Lo stupido è la persona più pericolosa che esista. Per sé e per gli altri. Ma è possibile porgli dei freni. A patto di saperlo individuare

C’è una caratteristica umana che mette d’accordo la religione e la scienza. La stupidità. Con la Bibbia che sostiene come «infinito è il numero degli stolti» (Ecclesiaste) concorda, infatti, il padre della fisica moderna, Albert Einstein. «Due cose sono infinite: l’universo e la stupidità. Sull’universo non sono sicuro».

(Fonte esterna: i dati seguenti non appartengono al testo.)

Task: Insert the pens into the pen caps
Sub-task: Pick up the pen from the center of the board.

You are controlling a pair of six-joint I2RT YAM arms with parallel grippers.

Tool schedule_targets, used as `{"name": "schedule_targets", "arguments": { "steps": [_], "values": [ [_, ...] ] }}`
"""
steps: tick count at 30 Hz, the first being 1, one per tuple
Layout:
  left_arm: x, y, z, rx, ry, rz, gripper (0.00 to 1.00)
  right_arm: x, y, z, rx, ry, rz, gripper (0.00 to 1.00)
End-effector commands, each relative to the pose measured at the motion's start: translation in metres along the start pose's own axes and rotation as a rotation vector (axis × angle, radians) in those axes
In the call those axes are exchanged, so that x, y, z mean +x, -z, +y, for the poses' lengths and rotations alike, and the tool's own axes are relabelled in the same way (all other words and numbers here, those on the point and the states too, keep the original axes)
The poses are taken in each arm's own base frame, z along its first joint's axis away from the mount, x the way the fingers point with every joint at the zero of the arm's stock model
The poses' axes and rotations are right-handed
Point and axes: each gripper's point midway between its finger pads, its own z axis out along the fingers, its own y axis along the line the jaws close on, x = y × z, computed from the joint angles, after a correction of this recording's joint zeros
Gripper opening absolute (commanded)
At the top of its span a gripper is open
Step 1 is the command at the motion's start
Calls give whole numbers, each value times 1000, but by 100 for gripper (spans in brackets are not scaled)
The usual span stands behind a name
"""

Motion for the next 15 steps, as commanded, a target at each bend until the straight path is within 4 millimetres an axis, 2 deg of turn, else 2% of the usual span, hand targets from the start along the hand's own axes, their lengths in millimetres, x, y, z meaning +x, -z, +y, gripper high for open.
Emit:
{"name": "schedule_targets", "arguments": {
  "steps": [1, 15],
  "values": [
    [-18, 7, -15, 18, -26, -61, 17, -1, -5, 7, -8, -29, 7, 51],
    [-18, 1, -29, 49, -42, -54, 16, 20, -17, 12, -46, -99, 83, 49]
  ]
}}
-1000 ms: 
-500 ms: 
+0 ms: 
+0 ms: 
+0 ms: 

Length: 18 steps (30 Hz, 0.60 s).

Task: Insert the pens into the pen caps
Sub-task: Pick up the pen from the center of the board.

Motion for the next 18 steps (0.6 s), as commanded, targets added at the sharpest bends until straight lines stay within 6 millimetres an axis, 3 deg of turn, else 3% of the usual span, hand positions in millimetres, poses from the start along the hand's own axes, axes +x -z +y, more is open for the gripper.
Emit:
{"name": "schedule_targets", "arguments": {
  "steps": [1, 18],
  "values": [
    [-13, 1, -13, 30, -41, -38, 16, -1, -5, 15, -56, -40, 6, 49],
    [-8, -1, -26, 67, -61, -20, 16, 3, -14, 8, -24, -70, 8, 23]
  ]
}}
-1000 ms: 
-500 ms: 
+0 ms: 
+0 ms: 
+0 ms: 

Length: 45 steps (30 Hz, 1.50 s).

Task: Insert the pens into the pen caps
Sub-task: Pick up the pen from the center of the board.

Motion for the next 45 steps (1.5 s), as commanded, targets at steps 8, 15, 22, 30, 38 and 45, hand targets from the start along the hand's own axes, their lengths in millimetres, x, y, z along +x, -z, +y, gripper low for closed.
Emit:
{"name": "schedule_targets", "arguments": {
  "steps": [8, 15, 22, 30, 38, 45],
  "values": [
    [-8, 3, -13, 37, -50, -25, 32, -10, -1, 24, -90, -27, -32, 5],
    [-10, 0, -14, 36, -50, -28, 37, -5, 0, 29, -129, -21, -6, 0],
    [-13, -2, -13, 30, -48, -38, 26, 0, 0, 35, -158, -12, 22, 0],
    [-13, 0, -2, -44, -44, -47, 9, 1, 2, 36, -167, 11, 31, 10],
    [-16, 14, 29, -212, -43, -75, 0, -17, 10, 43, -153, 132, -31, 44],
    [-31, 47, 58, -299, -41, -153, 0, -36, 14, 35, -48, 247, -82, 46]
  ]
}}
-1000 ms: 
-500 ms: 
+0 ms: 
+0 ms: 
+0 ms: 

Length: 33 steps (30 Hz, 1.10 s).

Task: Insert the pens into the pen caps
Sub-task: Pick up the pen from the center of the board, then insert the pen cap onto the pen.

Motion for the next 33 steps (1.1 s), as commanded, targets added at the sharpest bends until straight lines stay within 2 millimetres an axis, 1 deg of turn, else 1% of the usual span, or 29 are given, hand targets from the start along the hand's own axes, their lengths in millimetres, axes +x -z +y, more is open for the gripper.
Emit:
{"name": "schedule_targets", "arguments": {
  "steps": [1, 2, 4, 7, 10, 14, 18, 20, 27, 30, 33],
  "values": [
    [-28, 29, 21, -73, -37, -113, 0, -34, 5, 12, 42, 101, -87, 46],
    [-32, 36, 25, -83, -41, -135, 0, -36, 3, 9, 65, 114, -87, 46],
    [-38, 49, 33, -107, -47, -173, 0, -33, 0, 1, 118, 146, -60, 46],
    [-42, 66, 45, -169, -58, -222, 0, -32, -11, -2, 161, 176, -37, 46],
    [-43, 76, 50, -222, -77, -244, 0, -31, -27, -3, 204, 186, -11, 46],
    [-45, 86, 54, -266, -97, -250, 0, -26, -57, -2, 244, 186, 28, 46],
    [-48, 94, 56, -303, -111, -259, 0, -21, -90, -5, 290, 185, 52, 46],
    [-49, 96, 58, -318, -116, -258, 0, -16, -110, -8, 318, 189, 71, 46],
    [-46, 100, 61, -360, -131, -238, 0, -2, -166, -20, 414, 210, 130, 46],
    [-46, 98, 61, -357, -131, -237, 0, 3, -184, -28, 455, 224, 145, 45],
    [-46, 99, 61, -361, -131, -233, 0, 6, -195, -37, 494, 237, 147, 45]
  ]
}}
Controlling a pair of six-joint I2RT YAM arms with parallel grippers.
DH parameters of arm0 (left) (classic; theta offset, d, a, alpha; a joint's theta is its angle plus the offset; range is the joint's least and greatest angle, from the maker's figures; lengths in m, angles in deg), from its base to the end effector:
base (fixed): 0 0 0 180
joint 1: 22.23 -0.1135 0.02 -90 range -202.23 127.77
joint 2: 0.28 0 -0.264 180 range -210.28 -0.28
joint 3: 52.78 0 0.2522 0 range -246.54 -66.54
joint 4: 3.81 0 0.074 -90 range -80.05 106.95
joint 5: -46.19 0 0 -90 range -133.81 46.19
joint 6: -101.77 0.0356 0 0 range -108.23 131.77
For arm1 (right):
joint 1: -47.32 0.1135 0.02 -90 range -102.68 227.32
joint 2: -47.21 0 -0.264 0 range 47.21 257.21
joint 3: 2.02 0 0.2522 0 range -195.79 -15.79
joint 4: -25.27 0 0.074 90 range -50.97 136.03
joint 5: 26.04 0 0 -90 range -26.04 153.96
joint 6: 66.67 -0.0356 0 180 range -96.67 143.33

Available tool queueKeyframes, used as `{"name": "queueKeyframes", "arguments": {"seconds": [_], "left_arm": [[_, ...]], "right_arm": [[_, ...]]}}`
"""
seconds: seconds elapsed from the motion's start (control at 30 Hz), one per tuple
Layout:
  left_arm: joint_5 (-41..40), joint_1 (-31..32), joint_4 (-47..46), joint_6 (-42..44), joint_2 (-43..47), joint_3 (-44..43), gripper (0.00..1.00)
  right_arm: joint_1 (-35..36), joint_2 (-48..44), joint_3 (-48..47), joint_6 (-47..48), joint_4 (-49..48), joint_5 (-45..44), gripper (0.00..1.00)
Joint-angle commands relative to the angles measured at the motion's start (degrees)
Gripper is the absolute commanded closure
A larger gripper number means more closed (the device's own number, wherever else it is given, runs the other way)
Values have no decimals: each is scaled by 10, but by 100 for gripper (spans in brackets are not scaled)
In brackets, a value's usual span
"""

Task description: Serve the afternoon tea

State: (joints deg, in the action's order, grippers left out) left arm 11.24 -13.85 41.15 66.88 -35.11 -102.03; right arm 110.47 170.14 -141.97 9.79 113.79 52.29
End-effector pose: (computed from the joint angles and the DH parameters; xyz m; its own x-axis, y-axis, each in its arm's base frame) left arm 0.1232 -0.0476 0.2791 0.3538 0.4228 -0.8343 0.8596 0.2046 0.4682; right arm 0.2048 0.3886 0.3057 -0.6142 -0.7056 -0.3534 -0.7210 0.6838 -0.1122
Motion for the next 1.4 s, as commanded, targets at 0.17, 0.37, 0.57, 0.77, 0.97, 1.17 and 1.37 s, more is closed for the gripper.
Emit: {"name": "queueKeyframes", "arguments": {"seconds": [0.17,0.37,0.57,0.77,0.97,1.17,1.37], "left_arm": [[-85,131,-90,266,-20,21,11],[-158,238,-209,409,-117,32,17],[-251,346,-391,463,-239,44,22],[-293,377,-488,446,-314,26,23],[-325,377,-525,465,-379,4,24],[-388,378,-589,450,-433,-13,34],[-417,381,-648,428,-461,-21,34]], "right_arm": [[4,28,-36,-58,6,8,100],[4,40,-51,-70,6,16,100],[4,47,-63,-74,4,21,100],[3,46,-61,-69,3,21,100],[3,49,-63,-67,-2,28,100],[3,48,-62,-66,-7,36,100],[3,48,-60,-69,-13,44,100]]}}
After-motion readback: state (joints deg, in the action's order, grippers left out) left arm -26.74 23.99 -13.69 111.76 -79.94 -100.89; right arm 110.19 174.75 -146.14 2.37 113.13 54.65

Stupidità che va a braccetto con l’uomo fin dalla sua comparsa sul pianeta. E che è motore della storia in quanto, come scriveva il pubblicitario Giancarlo Livraghi ne Il potere della stupidità (Monti & Ambrosini Editori, 2004), non solo «principale causa di terribili errori», ma anche fattore determinante per aggravare i problemi e ostacolarne la soluzione. Da qui l’ammonimento dello storico dell’economia Carlo Cipolla contenuto in due delle sue Cinque leggi fondamentali della stupidità umana (Allegro ma non troppo, il Mulino, 1988). «Sempre e inevitabilmente ognuno di noi sottovaluta il numero di stupidi in circolazione. Lo stupido è il tipo di persona più pericoloso che esista».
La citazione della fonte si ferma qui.